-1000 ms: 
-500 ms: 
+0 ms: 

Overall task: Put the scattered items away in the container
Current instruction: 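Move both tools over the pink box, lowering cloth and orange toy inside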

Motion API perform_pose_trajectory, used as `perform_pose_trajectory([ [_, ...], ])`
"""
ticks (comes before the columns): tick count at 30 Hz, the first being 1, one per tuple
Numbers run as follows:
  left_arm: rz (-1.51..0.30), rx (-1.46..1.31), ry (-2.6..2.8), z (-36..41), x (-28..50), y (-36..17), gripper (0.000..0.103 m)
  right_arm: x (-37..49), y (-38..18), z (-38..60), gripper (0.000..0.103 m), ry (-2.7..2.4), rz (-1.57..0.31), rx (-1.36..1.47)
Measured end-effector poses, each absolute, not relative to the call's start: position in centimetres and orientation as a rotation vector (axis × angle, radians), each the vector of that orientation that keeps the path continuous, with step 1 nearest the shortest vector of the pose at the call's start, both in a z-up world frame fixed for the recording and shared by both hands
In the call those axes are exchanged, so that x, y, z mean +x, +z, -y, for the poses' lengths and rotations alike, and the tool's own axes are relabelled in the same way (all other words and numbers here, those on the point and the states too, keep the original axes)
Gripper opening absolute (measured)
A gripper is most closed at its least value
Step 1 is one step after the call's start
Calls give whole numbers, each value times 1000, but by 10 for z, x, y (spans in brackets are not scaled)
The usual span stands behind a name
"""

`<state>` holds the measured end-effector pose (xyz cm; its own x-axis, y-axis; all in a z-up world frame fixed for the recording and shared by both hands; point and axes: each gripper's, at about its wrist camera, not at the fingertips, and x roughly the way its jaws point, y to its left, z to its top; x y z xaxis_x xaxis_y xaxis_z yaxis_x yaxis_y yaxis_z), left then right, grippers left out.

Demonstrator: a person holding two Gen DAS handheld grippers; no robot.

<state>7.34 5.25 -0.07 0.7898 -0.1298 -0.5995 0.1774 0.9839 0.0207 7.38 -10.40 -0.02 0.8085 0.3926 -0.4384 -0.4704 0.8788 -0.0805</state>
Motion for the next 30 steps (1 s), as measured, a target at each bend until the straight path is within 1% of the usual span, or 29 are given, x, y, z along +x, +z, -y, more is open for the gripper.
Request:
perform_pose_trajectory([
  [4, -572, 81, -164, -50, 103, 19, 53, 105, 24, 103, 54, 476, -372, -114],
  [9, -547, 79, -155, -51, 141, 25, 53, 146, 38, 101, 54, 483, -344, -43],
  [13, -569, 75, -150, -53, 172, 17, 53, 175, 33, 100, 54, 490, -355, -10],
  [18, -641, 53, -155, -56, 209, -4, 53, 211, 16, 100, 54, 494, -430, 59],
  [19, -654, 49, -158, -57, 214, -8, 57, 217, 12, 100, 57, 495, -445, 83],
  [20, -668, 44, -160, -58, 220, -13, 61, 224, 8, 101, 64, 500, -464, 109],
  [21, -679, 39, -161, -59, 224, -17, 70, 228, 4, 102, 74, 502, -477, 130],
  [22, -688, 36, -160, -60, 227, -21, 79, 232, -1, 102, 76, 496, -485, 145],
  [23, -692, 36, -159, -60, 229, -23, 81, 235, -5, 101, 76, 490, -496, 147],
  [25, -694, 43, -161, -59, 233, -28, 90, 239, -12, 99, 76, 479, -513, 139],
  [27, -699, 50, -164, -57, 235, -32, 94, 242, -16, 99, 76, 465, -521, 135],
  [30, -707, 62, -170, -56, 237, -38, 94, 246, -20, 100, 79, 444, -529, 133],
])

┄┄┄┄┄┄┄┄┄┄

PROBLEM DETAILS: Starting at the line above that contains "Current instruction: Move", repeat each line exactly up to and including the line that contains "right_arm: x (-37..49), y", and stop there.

FINAL ANSWER:
Current instruction: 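Move both tools over the pink box, lowering cloth and orange toy inside
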
Motion API perform_pose_trajectory, used as `perform_pose_trajectory([ [_, ...], ])`
"""
ticks (comes before the columns): tick count at 30 Hz, the first being 1, one per tuple
Numbers run as follows:
  left_arm: rz (-1.51..0.30), rx (-1.46..1.31), ry (-2.6..2.8), z (-36..41), x (-28..50), y (-36..17), gripper (0.000..0.103 m)
  right_arm: x (-37..49), y (-38..18), z (-38..60), gripper (0.000..0.103 m), ry (-2.7..2.4), rz (-1.57..0.31), rx (-1.36..1.47)

The exercise has now been completed.